In the traditional processor pipeline model under ideal circumstances one new instruction enters the processor’s and one instruction completes execution each cycle. Thus, for the best case the processor can have an average execution rate of one clock per instruction. A superscalar processor allows multiple unrelated instructions to start on the same clock cycle on separate hardware units or pipelines. Under ideal conditions a superscalar processors could have an average clocks per instruction (CPI) be less one, meaning your 2GHz processor might be able to execute “billions and billions of instructions per second” as the famed astronomer Carl Sagan might like to say.

Different processors have different constraints on which instructions can be issued together for superscalar execution. A processor such as the Intel Atom can issue two instructions per cycle . However, the compiler needs to take care in the instructions it selects and the order of those instructions because the Atom processor has restrictions on which instructions can start at the same time. For example the Intel Atom processor can only start one older X87 floating point instruction per cycle, so the compiler should avoid back-to-back X87 floating point instructions.

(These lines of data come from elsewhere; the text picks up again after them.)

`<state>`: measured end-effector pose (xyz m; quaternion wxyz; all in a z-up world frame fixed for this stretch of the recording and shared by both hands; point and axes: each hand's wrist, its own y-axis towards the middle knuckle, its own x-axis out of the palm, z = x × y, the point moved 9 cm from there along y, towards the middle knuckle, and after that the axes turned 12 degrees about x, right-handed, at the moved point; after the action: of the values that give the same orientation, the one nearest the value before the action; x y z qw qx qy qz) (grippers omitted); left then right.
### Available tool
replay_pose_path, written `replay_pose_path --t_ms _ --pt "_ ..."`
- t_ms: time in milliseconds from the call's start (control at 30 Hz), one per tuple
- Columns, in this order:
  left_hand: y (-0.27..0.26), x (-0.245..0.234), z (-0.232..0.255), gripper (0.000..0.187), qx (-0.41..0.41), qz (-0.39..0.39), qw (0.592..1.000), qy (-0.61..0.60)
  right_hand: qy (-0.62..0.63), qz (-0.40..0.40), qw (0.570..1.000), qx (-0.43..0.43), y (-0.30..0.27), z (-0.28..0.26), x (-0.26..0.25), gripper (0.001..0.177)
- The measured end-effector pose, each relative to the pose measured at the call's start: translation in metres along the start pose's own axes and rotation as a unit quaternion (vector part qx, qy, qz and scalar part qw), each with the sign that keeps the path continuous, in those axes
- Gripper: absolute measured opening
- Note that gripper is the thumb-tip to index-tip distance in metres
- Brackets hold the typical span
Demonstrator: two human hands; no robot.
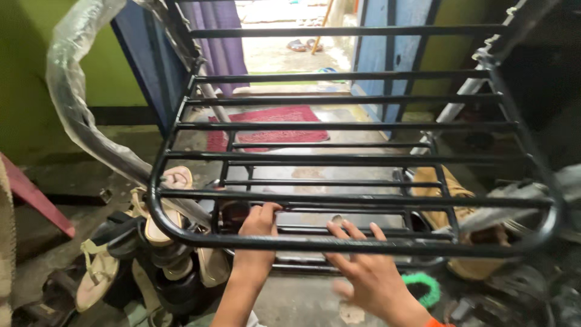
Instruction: The person wipes the metal bars of a shoe rack using a cloth. They systematically clean each horizontal bar and the vertical supports of the rack.
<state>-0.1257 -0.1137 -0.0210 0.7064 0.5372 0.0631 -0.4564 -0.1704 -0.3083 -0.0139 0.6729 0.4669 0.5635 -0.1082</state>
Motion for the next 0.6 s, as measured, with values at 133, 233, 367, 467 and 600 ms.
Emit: replay_pose_path --t_ms 133,233,367,467,600 --pt "-0.022 0.014 0.006 0.018 -0.004 -0.062 0.993 0.098 0.035 0.002 0.998 0.058 -0.004 0.020 0.013 0.027" --pt "-0.019 0.031 0.012 0.017 -0.034 -0.145 0.983 0.106 0.052 0.041 0.998 0.007 -0.003 0.024 -0.001 0.027" --pt "-0.014 0.019 0.017 0.017 -0.037 -0.110 0.985 0.124 0.064 0.023 0.997 0.021 0.006 0.027 0.001 0.027" --pt "-0.015 0.039 0.012 0.017 -0.051 -0.129 0.983 0.122 0.060 0.014 0.998 0.011 0.010 0.043 0.012 0.028" --pt "-0.001 0.038 0.005 0.016 -0.022 -0.040 0.991 0.128 0.033 -0.046 0.998 0.021 0.034 0.065 0.043 0.024"
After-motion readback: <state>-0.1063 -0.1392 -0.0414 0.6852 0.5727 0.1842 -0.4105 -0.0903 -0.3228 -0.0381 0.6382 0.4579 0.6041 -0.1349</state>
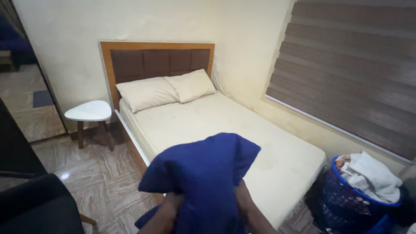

The Intel Haswell -based processors have four units for basic arithmetic/logic operations and three units for load/store operations and the Intel Skylake -based processor can issue up to 6 uops per cycle. Given these detailed differences selecting and ordering the instructions is probably best left to the compiler.

Like the pipeline, superscalar execution is attempting to have more instructions processed concurrently. Techniques that allow the pipelined processor work well also apply to superscalar processor. The caches need to quickly provide instructions and data to feed to the processor otherwise it is waiting. The processor needs to have good branch prediction and the code should have longer sequences of unrelated instructions.

For a computationally intensive loop in user-code a loop-unrolling optimization might provide a larger sequence of instructions giving the processor more opportunities to issue multiple instructions in a single clock cycle. An example of manual loop unrolling can be seen in the BLAS (Basic Linear Algebra Subprogram) saxpy function. The saxpy function multiples the n elements in the vector sx by the scalar sa and adds each element to the matching element in the sy vector. With n elements in each vector the naive implementation of the loop would be something like:

for (i = 0; i < n; i += 1) {     sy[i] += sa * sx[i]; }

Manual loop unrolling for four iterations might convert the above loop into a loop to handle the cases of small vectors and vectors that are not evenly divisible by the unrolling factor followed by the unrolled loop:

m = n % 4; for (i = 0; i < m; ++i) {     sy[i] += sa * sx[i]; } if (n>=4) {     for (i = m; i < n; i += 4) {         sy[i] += sa * sx[i];         sy[i + 1] += sa * sx[i + 1];         sy[i + 2] += sa * sx[i + 2];         sy[i + 3] += sa * sx[i + 3];     } }

Whether this type of optimization is profitable depends heavily on the size of the vectors being used. If all the vectors are just a few elements, the additional overhead to check the size of the vectors and set things up may eliminate the benefit of the loop unwinding. You can use tools such as Linux perf event tool identify computationally intensive areas of code that might benefit from such optimizations.